Multiculturalisme et malentendus

A force de confusion et d’instrumentalisation, le terme « multiculturalisme » a généré l’un des plus grands malentendus politiques de notre époque. Premier contresens fréquent, « multiculturalisme » ne veut pas dire « multiculturel ». Il s’agit d’une philosophie politique, d’inspiration anglo-saxonne, qui consacre le droit à la différence plutôt que le droit à l’indifférence.

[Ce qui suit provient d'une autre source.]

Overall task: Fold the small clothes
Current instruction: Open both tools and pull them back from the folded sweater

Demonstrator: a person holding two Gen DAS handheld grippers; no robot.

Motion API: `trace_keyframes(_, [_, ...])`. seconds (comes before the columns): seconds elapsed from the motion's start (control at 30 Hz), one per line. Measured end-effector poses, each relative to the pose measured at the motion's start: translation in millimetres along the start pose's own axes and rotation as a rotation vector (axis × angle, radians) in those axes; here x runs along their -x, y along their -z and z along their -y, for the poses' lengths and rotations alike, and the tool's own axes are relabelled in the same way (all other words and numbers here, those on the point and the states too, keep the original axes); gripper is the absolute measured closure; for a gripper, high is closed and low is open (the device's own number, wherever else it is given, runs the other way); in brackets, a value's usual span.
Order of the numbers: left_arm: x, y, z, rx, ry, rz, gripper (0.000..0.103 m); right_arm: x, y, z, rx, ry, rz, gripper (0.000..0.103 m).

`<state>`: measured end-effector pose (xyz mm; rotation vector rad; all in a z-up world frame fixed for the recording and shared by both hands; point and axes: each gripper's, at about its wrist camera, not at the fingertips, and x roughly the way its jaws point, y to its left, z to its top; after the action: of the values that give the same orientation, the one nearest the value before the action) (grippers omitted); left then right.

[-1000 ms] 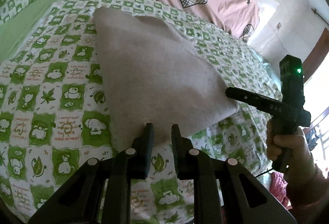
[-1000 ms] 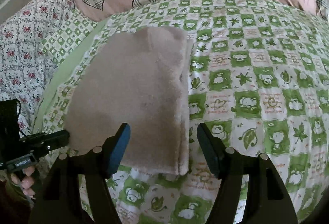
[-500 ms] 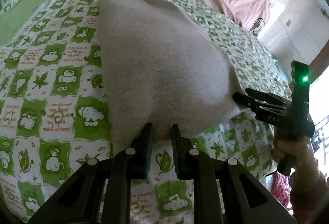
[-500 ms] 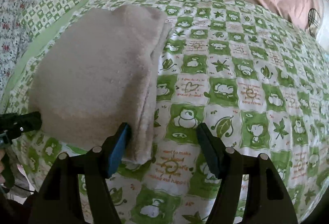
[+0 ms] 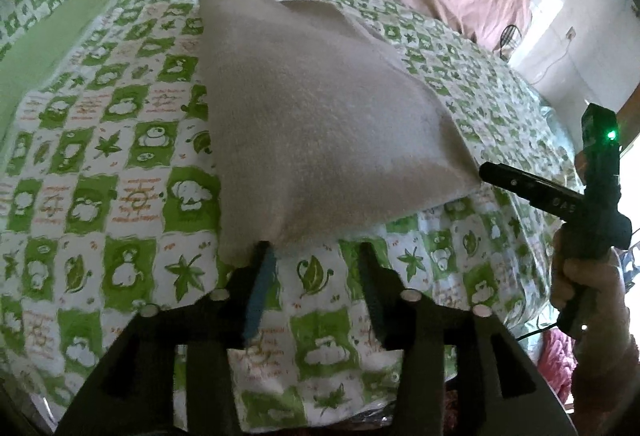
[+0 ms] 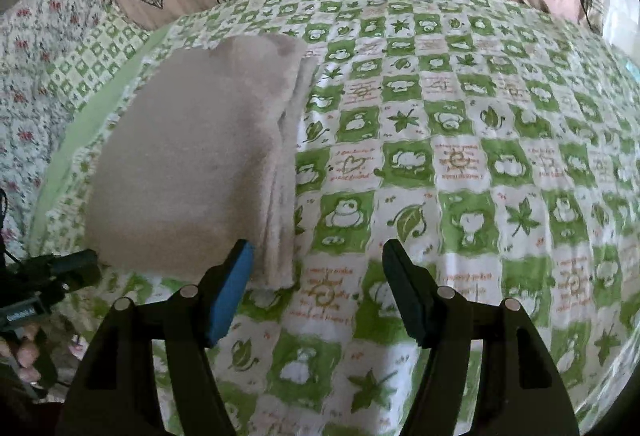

Quitte à favoriser ce qui divise et non ce qui rassemble.

Comme bien des philosophies politiques, elle est plus subtile en théorie qu’en pratique. Ses théoriciens les plus avisés n’approuvent pas l’excès communautariste. Il faut d’ailleurs bien distinguer le « communautaire » du « communautarisme ». Le communautaire n’est absolument pas un problème, au contraire, tant qu’il crée un lien en plus de la citoyenneté. Il ne devient excessif, « communautariste », que lorsqu’il vise à fonder une appartenance submergeant l’appartenance citoyenne. Non sans paradoxe, les dominants agitent souvent ce spectre lorsqu’une minorité s’organise pour obtenir l’égalité. Comme lorsque des homosexuels se mobilisent pour demander le droit au mariage. A tort. Le véritable communautarisme n’est pas là. Il survient lorsque des groupes religieux prônent la suprématie de la loi religieuse sur la loi commune, ou souhaitent y déroger.

C’est le véritable point faible du « multiculturalisme ». Mélanger des questions comme le refus de la discrimination et l’aspiration au particularisme. On le doit notamment à l’un de ses promoteurs canadiens : Charles Taylor. Philosophe mais aussi homme politique, anglophone et partisan de la liberté religieuse à l’américaine, il a pensé le multiculturalisme pour garantir l’ »authenticité » et la « survie » de cultures très différentes. Bien qu’essentialiste, son approche est certainement valable pour les cultures autochtones, menacées de disparition. Plus douteuse au sujet de la question québécoise. Et carrément périlleuse pour le « faire société » si on l’étend aux communautés religieuses…

Elle incite notamment des ultra-orthodoxes juifs à vivre selon leurs règles, dans un quartier de Montréal, depuis plus de deux siècles. Au point d’ouvrir des lieux de culte sans autorisation, d’exiger qu’on givre les vitres de commerces leur posant problème ou même de mettre le feu en pleine rue sous prétexte de célébrer la crémation des pains.

La crise du multiculturalisme vient de ces « accommodements religieux », dits « raisonnables », mais jugés de plus en plus « déraisonnables ». Il ne s’agit plus d’accommoder des groupes dominés aspirant à l’égalité – comme les femmes enceintes sur leur lieu de travail – mais d’accommoder des groupes dominants, parfois intégristes, aspirant à l’inégalité (notamment hommes-femmes). Autrement dit, de tolérer l’intolérance.

C’est donc la laïcité « ouverte » ou « positive » induite par le multiculturalisme, et non l’immigration ou le multiculturel, qui est responsable de son échec. Il est allé trop loin au Canada, aux Pays-Bas et en Angleterre. Mais pas en France, où il n’a jamais été appliqué qu’à l’échelon local (avec l’autorisation de prier en pleine rue). Ce qui n’empêche pas une immense confusion propre à l’arnaque politique. Au niveau national, l’homme politique français qui a le plus œuvré pour importer cette philosophie anglo-saxonne s’appelle Nicolas Sarkozy, jusqu’au tournant à 180 degrés sur l’identité nationale. Tout aussi problématique. Sur TF1, dans « Paroles de Français », il lui a suffi d’une question Internet pour reprendre la main et devenir l’homme qui le pourfend. Réduisant, comme toujours, la gauche à subir et à se positionner contre. Va-t-elle tomber dans le piège ? Réponse en 2012.